2014, Rahman, Muhammad Moshiur, Lamb, David, Stanley, John, Trotter, Mark

Monitoring pasture growth rate is an important component of managing grazing livestock production systems. In this study, we demonstrate that a pasture growth rate (PGR) model, initially designed for NOAA AVHRR normalised difference vegetation index (NDVI) and since adapted to MODIS NDVI, can provide PGR at spatial resolution of ~2 m with an accuracy of ~2 kg DM/ha.day when incorporating in-situ sensor data.

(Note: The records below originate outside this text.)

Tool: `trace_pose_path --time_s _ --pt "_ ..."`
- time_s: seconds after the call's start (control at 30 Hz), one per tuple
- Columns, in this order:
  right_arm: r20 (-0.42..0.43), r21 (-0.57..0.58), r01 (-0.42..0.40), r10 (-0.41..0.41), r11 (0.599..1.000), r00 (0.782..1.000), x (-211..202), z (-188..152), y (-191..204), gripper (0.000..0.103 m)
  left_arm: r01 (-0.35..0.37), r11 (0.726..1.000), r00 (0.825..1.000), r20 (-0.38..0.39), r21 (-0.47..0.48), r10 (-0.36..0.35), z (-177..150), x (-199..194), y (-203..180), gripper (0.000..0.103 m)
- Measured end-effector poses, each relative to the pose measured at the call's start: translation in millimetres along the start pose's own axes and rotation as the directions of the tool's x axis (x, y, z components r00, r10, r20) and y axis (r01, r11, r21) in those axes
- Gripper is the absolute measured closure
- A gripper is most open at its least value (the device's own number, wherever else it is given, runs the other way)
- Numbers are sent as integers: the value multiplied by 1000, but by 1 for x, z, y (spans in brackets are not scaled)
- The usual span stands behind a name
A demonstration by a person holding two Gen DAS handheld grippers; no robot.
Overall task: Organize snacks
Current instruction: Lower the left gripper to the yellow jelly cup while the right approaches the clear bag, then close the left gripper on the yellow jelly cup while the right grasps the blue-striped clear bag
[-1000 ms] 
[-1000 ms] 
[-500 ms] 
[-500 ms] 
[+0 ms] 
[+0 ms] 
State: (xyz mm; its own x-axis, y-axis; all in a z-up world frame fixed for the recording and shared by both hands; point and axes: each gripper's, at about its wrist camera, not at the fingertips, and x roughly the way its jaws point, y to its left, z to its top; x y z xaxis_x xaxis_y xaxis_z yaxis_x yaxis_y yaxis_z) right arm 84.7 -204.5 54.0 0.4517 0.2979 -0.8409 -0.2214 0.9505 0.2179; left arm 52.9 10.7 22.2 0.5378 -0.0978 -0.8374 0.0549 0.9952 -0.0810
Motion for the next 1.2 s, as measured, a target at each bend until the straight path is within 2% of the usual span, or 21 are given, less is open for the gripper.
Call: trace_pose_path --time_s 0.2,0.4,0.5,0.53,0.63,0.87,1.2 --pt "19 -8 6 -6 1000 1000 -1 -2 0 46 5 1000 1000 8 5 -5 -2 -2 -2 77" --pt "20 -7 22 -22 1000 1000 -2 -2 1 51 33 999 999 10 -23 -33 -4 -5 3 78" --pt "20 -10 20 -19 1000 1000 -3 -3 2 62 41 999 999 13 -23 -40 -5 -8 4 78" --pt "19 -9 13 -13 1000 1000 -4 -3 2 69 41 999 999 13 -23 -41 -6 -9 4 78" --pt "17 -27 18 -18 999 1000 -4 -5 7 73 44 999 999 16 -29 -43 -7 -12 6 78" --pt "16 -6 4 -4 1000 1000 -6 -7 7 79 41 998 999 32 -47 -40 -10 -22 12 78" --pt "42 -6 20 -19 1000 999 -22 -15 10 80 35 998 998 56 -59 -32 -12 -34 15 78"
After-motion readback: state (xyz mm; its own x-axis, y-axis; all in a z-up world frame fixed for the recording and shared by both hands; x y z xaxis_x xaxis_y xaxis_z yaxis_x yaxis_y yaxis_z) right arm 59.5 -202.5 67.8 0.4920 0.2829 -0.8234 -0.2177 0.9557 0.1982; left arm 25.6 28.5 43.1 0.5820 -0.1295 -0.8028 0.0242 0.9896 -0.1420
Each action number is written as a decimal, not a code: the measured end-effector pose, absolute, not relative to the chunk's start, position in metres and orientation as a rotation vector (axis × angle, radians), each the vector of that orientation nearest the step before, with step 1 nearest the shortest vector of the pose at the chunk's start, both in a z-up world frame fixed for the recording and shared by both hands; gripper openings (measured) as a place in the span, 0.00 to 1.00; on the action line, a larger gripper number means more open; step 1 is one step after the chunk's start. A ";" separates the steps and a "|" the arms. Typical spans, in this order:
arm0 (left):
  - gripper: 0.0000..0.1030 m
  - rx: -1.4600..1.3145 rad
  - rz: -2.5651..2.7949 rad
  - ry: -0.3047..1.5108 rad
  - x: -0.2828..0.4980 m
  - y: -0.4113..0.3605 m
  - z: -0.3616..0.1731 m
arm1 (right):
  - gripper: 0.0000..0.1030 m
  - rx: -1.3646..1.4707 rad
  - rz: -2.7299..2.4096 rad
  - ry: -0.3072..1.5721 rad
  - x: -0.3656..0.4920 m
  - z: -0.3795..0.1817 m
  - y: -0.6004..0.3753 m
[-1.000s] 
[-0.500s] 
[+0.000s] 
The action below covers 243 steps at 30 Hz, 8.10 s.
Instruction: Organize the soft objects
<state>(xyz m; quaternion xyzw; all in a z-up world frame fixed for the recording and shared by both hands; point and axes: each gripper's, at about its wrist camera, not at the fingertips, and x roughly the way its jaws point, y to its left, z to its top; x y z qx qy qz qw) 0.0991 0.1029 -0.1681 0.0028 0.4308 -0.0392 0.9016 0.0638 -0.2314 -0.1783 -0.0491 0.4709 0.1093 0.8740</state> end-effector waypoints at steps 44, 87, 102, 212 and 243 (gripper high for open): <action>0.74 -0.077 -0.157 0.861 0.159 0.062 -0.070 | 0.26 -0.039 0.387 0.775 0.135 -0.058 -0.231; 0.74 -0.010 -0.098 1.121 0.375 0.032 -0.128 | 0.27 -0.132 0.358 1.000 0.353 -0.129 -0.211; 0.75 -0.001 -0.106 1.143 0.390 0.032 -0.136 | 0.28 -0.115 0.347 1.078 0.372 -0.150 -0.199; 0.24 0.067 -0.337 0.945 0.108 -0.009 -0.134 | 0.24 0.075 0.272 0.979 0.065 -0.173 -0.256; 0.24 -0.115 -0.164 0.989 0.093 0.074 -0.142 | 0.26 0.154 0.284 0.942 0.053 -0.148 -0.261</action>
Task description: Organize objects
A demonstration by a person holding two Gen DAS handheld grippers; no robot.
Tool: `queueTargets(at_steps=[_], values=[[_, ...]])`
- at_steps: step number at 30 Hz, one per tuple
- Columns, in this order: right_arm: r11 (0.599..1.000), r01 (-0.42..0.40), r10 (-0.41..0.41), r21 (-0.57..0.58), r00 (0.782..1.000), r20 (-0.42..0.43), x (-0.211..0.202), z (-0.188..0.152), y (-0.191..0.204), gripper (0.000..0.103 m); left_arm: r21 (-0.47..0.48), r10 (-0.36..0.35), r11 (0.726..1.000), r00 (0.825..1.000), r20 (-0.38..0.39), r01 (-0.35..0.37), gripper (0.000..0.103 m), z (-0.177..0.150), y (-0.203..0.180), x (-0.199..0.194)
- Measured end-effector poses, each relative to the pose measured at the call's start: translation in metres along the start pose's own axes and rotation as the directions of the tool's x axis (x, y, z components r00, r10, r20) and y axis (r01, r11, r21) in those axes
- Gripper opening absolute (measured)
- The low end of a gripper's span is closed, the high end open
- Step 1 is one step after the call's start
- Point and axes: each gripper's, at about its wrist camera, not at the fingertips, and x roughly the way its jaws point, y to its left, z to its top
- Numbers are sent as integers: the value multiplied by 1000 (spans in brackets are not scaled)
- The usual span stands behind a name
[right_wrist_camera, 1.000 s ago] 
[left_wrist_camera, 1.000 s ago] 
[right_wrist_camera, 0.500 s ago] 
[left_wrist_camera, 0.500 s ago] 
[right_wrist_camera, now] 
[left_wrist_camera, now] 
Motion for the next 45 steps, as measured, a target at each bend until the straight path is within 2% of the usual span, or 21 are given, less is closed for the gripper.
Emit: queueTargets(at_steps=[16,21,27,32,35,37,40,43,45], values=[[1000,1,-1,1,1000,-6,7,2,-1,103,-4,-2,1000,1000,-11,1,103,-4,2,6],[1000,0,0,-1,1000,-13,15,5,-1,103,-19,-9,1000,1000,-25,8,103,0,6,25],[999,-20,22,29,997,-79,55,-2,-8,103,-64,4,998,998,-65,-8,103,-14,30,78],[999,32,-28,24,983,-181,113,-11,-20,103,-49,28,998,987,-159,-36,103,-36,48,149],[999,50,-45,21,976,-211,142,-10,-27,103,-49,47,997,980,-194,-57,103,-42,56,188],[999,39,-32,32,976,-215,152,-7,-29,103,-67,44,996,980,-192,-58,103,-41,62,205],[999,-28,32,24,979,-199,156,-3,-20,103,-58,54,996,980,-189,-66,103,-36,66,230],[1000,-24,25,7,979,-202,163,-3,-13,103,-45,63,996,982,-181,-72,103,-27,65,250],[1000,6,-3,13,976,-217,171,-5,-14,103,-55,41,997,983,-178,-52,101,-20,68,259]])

A PGR model based on light-use efficiency (LUE) was combined with 'in-situ' measurements from proximal weather (temperature), plant (fraction of absorbed photosynthetically active radiation, fAPAR) and soil (relative moisture) sensors to calculate the growth rate of a tall fescue pasture. Based on an initial estimate of LUEmax for the candidate pasture, followed by a process of iterating LUEmax to reduce prediction errors, the model was capable of estimating PGR with a root mean square error of 1.68 kg/ha.day (R² = 0.96, P-value ≈ 0). The iterative process proved to be a convenient means of estimating LUE of this pasture (1.59 g DM/MJ APAR) under local conditions. The application of the LUE-PGR approach to developing an in-situ pasture growth rate monitoring system is discussed.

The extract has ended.